25 Haziran 2016 Cumartesi

BASININ DOĞUŞU VE GELİŞİMİ

Geniş anlamda basın; her çeşit haberi ve fikri, belirli periyotlarda basarak, topluma ulaştıran tüm yayın ürünleridir. Günlük basın ürünlerine gazete, haftalık, on beş günlük, aylık vb. basın ürünlerine de dergi denir.

Tarihin kaydettiği dönemlere kadar uzanabilen bilgimiz, bize insanların toplum içinde yaşadıklarını, insan hayatının toplum hayatıyla birlikte süregeldiğini göstermektedir.
En ilkel toplumlardan en ileri toplumlara kadar her zaman ve her yerde insanlar aileleri ve çevreleri ile iletişim halinde olmuştur. Toplumun bireyi olan insan, daima çevresinde olup bitenleri öğrenmek, kendi başına gelenleri başkalarına duyurmak, bunlar üzerinde düşünmek ve düşündüklerini de başkalarına iletmek ihtiyacını duymuştur. İşte bu ihtiyaç ;yani yaşanan anda olup bitenleri öğrenme merakı haberleşme eylemini yaratmıştır. Biri alıcı, diğeri verici olarak nitelendirilen iki kişi, iki taraf arasında, herhangi bir aracı olmadan yapılan bu tür haberleşmeye, doğrudan doğruya haberleşme denir. Bu tür haberleşmenin başlıca özelliği sözlü oluşudur. İki taraf arasında ani ve karşılıklı bir diyalog kurulmakta, haberin yayılma alanı gerek zaman, gerekse mekân yönünden çok sınırlı olmaktadır. Bir haberin diğer kişilere; yani üçüncü şahıslara da aktarılması mümkündür. İşte bu haberleşme eyleminin en eski, en etkin ve en yaygın aracı, özellikle yazının icadından günümüze kadar çeşitli aşamalar geçiren ve yirminci yüzyıl dünyasında dördüncü kuvvet olarak nitelendirilen basındır. 
Basını kısaca haberleri toplama ve bu haberleri yayma aracı olarak tanımlayabiliriz.

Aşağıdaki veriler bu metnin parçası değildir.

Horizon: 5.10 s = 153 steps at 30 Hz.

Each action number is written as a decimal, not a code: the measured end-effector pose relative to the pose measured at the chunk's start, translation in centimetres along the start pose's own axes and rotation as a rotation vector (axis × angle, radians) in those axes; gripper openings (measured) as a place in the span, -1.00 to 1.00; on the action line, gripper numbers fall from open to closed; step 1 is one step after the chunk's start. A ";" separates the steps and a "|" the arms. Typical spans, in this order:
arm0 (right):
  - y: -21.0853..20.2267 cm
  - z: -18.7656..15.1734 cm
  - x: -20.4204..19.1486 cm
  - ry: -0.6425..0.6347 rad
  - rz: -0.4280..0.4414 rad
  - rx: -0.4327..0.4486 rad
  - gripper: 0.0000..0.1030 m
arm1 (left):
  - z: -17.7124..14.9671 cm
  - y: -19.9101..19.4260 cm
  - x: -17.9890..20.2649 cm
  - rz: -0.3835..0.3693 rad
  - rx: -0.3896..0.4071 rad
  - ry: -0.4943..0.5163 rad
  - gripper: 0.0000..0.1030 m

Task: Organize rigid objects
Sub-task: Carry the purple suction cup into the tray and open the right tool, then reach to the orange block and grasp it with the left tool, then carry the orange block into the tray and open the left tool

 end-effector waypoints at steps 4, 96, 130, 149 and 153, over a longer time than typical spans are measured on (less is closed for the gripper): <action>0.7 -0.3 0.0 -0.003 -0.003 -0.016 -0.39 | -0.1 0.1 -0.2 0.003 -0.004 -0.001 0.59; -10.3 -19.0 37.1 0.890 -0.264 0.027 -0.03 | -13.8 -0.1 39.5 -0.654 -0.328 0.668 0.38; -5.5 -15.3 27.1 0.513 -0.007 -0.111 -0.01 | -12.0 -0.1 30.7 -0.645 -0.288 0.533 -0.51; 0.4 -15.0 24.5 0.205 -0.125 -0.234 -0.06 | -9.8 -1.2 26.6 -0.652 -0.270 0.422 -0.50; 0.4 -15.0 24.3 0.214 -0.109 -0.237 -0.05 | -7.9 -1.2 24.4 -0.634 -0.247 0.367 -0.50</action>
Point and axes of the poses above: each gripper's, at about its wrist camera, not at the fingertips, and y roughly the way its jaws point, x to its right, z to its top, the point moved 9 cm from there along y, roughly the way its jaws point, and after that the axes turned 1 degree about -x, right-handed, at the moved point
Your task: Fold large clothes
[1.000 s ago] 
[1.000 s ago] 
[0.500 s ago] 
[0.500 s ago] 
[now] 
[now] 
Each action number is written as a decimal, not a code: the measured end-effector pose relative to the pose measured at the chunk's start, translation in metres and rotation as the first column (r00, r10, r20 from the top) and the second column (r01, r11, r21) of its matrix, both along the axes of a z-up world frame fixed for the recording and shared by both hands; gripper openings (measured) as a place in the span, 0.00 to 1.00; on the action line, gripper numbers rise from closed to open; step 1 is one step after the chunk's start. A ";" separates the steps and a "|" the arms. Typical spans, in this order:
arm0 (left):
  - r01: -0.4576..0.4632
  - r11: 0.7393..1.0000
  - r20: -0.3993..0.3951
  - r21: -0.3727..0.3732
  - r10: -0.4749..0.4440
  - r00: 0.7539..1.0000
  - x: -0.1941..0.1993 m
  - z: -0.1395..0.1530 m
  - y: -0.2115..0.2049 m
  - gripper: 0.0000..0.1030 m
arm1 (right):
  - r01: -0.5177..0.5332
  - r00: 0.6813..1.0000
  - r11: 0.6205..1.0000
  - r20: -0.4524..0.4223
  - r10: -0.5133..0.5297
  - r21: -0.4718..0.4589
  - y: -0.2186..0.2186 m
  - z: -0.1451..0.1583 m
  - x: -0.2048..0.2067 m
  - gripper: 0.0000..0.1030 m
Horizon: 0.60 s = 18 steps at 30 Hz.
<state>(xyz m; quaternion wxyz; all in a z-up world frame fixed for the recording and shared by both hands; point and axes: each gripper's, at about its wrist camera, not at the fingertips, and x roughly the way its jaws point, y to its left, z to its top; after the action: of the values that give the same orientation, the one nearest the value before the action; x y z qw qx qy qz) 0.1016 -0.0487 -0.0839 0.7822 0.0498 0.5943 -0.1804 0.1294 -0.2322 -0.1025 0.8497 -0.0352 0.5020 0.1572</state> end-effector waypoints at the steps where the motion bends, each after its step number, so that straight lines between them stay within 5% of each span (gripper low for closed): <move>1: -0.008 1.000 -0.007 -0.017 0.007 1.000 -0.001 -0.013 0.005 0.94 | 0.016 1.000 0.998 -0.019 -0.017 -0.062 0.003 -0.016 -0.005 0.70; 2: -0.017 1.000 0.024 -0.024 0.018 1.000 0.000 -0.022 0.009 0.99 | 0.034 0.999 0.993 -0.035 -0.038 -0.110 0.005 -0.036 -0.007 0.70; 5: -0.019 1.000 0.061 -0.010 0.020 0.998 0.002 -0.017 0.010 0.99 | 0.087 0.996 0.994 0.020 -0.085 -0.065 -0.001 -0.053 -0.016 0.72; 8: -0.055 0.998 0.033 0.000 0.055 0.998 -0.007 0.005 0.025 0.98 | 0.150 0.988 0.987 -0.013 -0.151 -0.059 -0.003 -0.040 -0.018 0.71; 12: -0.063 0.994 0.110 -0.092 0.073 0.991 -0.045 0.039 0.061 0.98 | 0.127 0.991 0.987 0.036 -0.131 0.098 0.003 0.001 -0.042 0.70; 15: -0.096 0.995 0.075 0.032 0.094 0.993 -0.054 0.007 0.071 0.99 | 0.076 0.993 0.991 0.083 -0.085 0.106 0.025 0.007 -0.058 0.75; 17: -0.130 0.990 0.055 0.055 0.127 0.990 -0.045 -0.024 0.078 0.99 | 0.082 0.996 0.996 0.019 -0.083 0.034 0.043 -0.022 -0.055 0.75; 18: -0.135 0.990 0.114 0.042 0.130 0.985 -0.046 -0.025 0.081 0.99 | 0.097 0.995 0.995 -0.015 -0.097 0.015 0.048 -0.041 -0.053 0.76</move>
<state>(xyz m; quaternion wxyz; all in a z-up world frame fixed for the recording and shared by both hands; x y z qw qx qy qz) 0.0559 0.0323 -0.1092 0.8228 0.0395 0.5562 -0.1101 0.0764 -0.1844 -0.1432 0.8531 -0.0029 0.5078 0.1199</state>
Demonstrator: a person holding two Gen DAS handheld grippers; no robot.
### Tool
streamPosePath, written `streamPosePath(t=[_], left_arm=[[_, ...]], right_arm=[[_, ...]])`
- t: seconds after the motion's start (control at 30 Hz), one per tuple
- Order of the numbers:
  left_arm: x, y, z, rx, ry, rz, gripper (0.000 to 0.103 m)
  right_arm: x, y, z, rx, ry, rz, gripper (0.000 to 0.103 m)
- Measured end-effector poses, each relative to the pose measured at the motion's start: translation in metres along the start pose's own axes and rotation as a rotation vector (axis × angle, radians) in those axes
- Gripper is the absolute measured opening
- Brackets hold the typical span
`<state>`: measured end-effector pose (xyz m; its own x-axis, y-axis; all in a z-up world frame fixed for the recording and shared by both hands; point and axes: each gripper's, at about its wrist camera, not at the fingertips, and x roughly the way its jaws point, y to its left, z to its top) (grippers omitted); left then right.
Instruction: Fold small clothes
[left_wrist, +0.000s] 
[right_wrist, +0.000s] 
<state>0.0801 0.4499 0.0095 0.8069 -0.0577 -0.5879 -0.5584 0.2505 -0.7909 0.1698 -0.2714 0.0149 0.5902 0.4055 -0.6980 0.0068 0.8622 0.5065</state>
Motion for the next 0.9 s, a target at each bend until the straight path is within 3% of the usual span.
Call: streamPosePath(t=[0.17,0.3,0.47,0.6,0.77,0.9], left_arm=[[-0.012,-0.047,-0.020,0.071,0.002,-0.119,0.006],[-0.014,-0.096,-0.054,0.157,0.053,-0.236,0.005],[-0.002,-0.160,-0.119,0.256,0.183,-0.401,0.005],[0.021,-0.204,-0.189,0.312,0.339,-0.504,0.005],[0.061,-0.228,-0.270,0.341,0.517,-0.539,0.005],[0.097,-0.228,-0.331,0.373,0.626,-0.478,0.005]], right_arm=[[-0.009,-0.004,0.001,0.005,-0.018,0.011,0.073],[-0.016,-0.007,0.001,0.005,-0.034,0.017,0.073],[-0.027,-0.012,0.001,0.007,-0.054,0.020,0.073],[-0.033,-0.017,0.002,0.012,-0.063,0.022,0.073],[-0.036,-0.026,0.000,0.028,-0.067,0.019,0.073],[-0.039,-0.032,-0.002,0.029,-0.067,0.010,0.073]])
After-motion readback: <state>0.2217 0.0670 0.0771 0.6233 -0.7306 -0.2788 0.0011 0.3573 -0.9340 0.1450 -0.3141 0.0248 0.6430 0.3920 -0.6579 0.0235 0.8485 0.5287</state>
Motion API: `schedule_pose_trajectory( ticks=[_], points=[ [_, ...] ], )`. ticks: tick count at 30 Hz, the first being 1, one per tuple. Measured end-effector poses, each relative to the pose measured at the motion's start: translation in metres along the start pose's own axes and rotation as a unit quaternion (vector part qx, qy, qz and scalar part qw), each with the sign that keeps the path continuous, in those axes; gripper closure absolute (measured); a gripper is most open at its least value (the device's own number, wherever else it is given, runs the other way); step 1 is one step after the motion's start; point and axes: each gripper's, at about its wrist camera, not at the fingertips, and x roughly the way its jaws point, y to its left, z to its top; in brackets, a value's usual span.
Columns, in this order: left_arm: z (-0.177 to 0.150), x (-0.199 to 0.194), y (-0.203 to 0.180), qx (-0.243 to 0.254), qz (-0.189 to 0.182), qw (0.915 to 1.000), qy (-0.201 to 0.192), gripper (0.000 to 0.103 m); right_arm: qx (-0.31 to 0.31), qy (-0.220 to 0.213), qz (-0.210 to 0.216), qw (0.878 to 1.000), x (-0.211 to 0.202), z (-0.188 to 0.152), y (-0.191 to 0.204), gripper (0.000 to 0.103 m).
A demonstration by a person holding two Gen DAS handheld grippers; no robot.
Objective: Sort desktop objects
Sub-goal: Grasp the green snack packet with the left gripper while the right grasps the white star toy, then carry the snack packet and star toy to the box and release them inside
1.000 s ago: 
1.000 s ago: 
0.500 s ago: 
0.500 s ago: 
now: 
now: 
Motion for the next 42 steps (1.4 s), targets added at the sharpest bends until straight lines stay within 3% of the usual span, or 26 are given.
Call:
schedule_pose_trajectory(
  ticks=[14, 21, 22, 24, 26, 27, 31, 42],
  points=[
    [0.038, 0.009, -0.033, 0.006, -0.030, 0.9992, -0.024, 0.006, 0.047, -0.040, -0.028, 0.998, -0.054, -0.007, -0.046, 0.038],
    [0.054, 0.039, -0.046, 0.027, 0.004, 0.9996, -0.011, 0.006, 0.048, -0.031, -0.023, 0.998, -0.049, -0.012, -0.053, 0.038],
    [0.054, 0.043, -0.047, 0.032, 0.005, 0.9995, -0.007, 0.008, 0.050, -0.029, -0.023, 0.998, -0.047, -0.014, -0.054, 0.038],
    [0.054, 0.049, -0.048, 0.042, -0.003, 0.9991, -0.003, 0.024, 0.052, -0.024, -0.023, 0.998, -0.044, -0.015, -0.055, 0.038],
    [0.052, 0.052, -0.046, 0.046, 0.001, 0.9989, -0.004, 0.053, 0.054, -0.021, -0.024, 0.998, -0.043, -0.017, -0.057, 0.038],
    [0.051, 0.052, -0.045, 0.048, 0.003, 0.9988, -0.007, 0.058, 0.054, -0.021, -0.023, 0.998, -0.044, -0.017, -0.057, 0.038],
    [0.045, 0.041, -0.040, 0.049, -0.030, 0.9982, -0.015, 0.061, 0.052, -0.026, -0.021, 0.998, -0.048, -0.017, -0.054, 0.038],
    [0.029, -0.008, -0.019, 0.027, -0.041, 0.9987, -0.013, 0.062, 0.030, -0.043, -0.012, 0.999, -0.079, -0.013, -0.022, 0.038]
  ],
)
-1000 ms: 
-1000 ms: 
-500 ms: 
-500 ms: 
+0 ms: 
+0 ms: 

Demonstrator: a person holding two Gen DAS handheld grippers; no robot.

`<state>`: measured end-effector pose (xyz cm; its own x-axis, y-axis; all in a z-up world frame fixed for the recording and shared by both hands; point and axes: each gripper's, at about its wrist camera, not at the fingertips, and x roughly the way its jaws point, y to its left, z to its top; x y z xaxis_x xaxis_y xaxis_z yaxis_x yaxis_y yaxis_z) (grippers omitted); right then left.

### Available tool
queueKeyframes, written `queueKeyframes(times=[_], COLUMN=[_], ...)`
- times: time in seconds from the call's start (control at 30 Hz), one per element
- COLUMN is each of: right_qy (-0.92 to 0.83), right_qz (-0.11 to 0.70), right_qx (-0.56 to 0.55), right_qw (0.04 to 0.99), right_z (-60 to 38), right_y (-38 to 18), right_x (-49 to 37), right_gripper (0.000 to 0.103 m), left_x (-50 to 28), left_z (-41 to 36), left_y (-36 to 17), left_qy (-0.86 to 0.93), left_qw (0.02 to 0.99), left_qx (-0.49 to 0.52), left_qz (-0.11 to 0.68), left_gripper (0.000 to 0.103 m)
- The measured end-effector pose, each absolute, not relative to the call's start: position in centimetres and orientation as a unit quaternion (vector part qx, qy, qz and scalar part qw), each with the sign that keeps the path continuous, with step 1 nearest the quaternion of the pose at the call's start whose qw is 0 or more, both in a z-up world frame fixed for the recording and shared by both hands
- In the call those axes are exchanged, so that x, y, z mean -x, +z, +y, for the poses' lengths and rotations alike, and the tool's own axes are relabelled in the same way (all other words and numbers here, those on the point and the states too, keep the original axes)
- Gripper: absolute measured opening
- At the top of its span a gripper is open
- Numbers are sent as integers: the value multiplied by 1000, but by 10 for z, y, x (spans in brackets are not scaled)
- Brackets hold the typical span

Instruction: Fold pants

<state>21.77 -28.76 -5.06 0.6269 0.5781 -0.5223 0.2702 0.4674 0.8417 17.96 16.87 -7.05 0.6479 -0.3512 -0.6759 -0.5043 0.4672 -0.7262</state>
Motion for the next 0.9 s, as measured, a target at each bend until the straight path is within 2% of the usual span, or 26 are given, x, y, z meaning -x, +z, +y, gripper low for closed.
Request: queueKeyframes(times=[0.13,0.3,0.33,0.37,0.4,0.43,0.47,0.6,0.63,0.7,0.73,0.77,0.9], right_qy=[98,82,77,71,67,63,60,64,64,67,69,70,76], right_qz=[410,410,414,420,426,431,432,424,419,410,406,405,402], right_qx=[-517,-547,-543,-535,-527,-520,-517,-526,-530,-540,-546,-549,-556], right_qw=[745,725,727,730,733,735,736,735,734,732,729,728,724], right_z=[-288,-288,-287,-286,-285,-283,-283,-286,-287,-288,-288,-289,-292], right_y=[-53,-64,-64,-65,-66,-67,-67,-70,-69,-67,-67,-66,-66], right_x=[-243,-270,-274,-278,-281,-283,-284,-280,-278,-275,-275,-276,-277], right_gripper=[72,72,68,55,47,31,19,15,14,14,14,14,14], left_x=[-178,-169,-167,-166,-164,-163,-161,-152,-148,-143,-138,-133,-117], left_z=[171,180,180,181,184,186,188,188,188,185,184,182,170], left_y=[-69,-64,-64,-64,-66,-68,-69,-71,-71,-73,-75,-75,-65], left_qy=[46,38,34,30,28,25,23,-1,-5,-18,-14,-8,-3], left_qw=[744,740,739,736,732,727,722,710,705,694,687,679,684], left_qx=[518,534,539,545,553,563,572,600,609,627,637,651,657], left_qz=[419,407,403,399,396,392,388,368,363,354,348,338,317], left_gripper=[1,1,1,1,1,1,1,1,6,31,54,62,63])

İnsanlar birbirleriyle haberleşme ihtiyacındadır ve insanlar arasındaki ilk haberleşme işaretleşme ile başlamıştır.
 İlkel toplumlarda yüksek tepeler üzerinde ateş yakarak, (Bazı Kızılderili kabilelerinde bu gün hâlâ görüldüğü üzere) uzaklardan belirlenecek şekilde duman çıkartarak, Afrika yerlilerinde olduğu gibi tam tam çalarak, işaretler ve seslerle doğrudan doğruya yapılan bu kişisel haberleşme yanında, haberlerin ulaştırılmasının mekânla ilgili olduğu, araya uzun mesafeler girdiği zamanlar, doğrudan doğruya haberleşmenin sosyal bağın devamlılığını sağlamaktaki yetersizliği anlaşılarak, yaya veya atlı haberciler gönderilmesi zorunluluğu doğmuştur. 

Yazının icadına kadar bu şekilde biçimlenen doğrudan doğruya haberleşme eylemi, yazının icadından sonra dolaylı haberleşme şekline dönüşmüş, insanlar arasındaki sosyal 2 ilişkilerin içeriği değişmiş, bu ilişkiler daha karmaşık bir durum kazanmış, yazı haberin kaynağına dönebilmeyi sağlayan sağlıklı bir araç olmuştur. Yazının icadından sonra haberleşme eylemi de birçok aşama geçirmiş, daha ileri toplumlarda uygarlığın evrimine paralel bir gelişim göstererek önce basını, sonra da teknik, ekonomik, sosyal, hukuki ve kültürel olanaklardan yararlanarak, çağdaş basını oluşturmuştur.